- _Records supplied_

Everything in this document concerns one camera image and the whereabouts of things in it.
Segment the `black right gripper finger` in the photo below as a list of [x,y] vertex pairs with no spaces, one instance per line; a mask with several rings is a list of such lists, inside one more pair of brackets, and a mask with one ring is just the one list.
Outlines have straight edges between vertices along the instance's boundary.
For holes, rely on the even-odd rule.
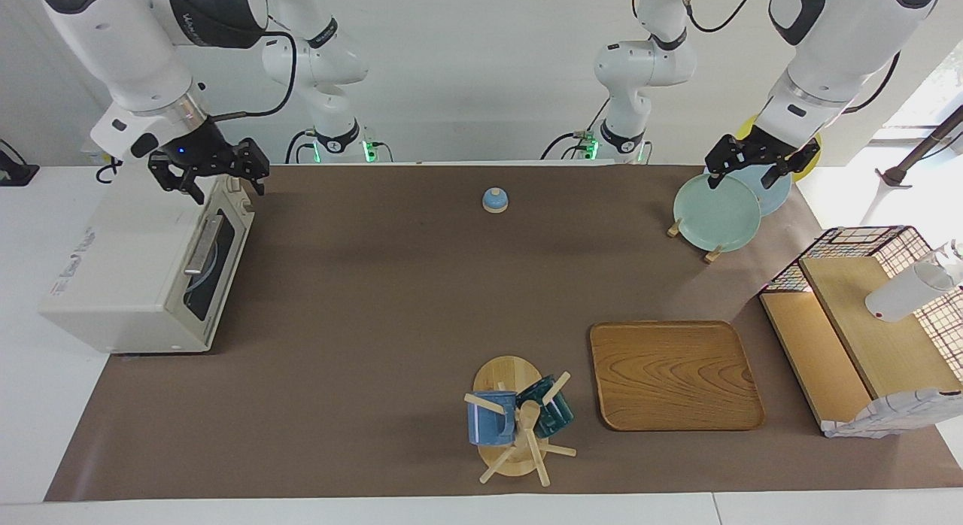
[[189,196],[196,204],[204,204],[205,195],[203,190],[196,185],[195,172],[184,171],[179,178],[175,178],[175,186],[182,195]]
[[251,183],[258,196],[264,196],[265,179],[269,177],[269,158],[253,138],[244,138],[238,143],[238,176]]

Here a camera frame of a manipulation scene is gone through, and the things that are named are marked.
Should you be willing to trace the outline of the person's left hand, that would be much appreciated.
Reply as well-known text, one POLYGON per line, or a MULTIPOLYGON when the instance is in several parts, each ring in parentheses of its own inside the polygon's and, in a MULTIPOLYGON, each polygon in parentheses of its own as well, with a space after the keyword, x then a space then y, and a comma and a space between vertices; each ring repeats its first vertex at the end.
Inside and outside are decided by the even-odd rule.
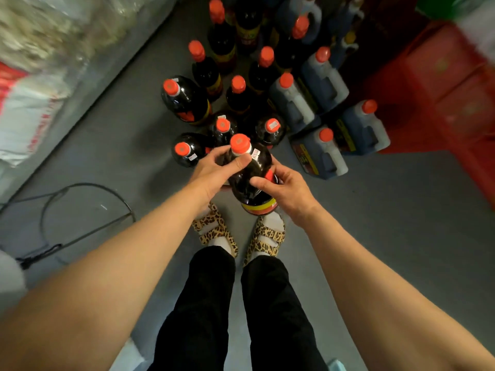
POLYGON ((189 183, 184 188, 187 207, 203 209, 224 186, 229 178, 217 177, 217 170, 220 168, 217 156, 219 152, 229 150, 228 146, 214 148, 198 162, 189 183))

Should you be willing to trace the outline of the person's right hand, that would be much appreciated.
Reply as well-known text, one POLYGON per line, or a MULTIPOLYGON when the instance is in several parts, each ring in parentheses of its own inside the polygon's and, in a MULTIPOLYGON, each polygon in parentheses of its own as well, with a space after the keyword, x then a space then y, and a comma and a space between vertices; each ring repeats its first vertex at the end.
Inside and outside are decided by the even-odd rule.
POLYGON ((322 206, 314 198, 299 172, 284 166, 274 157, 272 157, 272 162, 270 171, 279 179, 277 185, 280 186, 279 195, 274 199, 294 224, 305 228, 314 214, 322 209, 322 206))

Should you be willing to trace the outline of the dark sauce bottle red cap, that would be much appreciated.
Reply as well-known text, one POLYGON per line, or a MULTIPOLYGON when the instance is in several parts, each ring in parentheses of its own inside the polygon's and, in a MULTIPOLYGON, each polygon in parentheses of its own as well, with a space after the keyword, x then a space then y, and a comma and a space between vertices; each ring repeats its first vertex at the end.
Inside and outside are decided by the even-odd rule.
* * *
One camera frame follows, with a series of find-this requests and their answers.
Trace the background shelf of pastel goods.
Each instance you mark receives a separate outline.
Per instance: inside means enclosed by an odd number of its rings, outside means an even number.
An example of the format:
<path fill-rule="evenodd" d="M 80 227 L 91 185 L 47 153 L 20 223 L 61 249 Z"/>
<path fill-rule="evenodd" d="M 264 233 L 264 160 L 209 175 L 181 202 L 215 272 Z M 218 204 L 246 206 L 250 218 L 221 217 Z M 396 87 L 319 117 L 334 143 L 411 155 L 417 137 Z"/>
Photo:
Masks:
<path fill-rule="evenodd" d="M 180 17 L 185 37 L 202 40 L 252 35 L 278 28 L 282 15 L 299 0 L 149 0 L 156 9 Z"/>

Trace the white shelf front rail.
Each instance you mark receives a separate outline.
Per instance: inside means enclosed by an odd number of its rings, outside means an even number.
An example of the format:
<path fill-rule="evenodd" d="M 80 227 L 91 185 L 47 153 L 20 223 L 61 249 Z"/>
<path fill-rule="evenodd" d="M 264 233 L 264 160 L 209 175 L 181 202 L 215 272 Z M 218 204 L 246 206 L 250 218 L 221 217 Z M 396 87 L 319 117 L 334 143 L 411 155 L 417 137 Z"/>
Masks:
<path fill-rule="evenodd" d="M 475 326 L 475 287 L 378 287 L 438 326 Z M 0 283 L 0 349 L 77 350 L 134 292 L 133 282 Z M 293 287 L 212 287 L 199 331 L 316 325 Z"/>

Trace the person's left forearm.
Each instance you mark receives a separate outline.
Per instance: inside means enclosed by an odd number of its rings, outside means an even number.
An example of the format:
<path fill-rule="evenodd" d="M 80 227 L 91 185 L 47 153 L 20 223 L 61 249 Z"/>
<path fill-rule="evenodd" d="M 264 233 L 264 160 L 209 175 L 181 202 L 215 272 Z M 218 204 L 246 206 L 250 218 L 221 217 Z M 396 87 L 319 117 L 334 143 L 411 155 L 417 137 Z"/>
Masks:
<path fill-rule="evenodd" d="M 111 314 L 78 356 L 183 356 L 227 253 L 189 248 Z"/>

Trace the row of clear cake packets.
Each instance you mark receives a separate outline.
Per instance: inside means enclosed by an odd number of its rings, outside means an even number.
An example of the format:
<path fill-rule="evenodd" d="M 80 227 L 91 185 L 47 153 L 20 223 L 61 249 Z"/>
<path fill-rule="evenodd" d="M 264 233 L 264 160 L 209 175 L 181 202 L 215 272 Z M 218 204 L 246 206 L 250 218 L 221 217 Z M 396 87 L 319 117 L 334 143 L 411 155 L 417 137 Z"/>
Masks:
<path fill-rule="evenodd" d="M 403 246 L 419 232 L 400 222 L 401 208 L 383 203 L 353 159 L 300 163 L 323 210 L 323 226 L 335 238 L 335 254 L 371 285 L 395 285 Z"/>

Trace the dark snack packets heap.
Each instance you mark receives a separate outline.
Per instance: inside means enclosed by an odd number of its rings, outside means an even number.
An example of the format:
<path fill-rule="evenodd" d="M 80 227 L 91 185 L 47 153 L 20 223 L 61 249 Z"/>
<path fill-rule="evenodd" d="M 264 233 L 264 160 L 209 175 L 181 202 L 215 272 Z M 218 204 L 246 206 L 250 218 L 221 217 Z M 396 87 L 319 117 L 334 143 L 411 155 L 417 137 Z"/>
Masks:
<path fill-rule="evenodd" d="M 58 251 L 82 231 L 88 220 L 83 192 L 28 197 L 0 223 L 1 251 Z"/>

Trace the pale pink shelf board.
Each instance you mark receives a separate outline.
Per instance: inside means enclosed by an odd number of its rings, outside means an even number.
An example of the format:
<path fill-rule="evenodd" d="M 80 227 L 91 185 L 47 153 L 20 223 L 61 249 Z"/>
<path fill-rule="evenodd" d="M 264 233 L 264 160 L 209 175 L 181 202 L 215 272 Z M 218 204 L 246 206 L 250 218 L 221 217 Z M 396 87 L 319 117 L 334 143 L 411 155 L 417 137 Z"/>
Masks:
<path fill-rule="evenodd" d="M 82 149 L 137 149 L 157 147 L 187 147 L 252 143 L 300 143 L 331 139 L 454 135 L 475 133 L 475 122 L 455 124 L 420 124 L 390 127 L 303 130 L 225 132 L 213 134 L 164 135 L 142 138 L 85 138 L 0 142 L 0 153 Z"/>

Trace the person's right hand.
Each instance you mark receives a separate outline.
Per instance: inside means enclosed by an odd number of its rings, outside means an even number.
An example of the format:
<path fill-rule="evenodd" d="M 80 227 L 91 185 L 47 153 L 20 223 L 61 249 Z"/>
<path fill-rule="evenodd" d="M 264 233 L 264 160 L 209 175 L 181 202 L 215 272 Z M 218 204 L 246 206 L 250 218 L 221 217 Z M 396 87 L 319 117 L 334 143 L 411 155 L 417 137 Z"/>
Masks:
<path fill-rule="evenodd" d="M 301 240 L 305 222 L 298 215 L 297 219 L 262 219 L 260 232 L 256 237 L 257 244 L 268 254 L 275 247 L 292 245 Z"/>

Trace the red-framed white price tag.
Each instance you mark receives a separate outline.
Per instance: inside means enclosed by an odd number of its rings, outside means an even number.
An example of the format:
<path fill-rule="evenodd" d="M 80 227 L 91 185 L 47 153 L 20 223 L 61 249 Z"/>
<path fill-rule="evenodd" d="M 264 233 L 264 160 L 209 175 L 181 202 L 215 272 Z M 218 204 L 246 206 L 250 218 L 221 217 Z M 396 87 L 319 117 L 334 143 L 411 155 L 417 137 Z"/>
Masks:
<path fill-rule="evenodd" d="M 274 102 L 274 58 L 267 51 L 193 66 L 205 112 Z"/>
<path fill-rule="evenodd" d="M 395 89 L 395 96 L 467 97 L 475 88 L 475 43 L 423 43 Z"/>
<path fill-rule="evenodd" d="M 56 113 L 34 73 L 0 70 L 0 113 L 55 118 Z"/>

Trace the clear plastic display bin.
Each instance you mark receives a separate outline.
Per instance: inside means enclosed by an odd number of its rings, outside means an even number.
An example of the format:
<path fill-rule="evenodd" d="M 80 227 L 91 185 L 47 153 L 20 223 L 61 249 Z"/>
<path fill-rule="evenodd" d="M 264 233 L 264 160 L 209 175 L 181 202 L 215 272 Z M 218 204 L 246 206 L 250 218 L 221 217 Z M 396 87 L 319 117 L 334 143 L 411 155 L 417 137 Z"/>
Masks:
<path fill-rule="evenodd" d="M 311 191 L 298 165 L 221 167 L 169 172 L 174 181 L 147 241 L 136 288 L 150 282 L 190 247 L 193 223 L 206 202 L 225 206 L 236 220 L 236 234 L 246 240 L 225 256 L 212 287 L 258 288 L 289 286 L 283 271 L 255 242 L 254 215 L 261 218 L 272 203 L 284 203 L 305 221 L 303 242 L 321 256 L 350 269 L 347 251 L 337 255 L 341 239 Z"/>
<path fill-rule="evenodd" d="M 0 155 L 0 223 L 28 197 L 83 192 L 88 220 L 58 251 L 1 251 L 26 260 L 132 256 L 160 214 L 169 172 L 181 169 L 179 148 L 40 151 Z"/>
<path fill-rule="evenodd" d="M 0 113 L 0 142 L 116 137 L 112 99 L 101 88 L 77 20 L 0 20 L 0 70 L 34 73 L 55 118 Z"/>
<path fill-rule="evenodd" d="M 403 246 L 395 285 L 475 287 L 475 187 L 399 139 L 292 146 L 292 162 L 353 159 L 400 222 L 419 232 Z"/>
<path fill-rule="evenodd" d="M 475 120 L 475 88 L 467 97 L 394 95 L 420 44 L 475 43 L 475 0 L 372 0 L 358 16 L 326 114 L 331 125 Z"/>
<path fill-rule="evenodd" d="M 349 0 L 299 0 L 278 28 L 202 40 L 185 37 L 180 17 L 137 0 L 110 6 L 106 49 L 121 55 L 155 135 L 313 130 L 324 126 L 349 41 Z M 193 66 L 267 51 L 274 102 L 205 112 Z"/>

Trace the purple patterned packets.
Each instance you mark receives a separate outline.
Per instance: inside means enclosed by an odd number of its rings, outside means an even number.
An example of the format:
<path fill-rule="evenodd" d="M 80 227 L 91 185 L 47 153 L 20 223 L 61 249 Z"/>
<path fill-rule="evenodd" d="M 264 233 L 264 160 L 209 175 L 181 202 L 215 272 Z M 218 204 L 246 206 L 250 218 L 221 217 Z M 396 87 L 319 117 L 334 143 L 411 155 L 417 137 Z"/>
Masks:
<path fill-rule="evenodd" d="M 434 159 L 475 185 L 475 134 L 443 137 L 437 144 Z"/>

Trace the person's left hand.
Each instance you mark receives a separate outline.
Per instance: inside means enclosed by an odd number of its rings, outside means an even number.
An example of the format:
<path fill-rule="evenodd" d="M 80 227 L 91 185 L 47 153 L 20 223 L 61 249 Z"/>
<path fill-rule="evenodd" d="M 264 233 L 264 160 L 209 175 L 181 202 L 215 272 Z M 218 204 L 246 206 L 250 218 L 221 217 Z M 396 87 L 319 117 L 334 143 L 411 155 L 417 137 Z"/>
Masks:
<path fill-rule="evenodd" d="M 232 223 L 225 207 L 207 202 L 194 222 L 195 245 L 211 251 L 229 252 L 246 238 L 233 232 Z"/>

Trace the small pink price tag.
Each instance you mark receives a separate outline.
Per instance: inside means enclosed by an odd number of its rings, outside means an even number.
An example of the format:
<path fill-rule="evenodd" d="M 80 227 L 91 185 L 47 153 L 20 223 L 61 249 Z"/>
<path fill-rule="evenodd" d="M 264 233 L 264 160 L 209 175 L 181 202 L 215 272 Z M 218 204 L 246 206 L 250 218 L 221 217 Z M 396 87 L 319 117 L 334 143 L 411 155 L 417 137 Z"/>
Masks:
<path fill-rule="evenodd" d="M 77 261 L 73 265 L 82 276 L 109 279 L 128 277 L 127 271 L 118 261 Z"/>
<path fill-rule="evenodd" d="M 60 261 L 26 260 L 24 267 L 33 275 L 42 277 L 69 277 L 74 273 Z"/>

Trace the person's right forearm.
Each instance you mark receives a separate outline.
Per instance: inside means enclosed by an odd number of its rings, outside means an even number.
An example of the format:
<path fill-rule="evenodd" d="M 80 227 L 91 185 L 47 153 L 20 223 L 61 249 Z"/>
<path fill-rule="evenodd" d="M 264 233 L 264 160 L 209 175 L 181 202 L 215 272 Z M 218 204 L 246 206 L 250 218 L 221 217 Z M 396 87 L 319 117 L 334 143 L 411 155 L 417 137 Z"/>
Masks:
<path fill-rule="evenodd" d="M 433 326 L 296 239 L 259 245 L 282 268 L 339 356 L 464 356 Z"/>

- _Assignment_
Print exactly the lines above that run from the one with "Everything in this" to the one with "left hand, that would be much appreciated.", both included. No pictures.

- _Response box_
Everything in this document concerns one camera image and the whereabouts of things in it.
Segment the `black right gripper finger` in the photo below as a list of [x,y] vertex pairs with no spaces, one instance per line; a mask with several rings is a list of such lists, inside one more pair of brackets, and a mask with one ring is just the one list.
Outlines have straight edges between vertices along the instance's boundary.
For holes, rely on the even-odd rule.
[[189,196],[196,204],[204,204],[205,195],[203,190],[196,185],[195,172],[184,171],[179,178],[175,178],[175,186],[182,195]]
[[251,183],[258,196],[264,196],[265,179],[269,177],[269,158],[253,138],[244,138],[238,143],[238,176]]

Here a camera frame of a manipulation scene is gone through, and the things that are named are marked.
Should you be willing to trace the outline of the person's left hand, that would be much appreciated.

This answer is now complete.